Would you reproduce exactly the lines below from the one holding "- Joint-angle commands" through the one holding "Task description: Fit", inclusive, and no others?

── Data for this task ──

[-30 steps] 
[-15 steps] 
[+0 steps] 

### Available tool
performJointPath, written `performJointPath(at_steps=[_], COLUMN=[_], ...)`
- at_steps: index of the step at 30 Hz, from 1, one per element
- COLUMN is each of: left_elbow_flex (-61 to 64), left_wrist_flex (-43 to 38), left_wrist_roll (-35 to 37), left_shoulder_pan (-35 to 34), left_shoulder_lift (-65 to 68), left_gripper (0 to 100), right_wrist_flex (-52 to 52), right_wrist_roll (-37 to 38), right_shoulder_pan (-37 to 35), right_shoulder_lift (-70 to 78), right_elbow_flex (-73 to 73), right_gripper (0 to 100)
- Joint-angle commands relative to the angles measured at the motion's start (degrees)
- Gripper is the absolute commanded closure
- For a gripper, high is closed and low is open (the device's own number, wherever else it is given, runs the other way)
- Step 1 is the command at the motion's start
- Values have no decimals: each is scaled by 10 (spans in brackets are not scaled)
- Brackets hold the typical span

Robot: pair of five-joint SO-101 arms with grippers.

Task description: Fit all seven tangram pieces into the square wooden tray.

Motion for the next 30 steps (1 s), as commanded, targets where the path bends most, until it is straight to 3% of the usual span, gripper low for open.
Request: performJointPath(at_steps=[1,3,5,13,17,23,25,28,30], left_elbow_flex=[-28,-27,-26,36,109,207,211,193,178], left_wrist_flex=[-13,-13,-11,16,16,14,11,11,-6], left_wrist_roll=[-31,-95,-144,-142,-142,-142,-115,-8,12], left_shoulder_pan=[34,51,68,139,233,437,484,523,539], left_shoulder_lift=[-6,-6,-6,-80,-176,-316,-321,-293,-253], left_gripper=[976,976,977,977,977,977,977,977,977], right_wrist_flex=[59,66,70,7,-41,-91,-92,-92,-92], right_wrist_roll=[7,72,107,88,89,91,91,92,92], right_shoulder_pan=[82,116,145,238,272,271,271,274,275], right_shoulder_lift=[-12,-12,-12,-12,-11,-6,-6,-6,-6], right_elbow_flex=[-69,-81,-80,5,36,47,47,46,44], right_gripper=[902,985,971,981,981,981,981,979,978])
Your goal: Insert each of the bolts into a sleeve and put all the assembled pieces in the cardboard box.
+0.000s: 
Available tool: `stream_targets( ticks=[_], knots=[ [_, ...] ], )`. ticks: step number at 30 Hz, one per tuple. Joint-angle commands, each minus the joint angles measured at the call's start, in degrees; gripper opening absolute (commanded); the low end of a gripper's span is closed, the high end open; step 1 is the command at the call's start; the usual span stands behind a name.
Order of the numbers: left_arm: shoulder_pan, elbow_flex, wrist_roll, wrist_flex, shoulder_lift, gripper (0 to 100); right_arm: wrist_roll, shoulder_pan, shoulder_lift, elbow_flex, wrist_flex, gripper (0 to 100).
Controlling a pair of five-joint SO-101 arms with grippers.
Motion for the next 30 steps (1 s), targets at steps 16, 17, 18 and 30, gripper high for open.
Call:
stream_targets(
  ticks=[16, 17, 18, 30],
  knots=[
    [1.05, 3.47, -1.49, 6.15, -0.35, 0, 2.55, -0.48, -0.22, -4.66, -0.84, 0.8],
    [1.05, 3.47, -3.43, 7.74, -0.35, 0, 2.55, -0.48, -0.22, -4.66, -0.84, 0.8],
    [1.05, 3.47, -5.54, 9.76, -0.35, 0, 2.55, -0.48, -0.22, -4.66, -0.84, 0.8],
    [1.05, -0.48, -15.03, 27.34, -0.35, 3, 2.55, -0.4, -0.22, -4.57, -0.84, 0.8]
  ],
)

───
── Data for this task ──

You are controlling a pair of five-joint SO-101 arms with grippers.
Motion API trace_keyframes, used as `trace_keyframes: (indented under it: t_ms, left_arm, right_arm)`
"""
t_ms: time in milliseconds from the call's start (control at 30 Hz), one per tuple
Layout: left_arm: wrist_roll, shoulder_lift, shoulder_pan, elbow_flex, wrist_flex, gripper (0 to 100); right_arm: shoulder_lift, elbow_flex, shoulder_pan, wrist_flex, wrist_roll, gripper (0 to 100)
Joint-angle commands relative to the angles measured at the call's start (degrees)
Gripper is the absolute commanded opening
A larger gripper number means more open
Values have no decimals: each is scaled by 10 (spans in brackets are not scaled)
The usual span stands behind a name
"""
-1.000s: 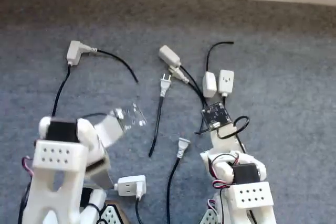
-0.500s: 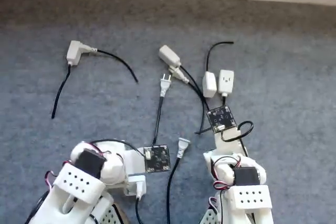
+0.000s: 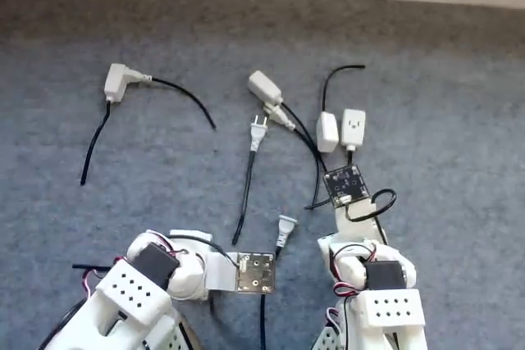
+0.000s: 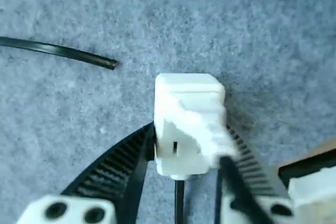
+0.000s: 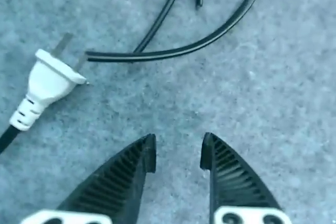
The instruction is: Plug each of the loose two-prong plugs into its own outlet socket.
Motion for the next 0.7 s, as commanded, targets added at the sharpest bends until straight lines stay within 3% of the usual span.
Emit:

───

— Written reply —
- Joint-angle commands relative to the angles measured at the motion's start (degrees)
- Gripper is the absolute commanded closure
- For a gripper, high is closed and low is open (the device's own number, wherever else it is given, runs the other way)
- Step 1 is the command at the motion's start
- Values have no decimals: each is scaled by 10 (spans in brackets are not scaled)
- Brackets hold the typical span

Robot: pair of five-joint SO-101 arms with grippers.

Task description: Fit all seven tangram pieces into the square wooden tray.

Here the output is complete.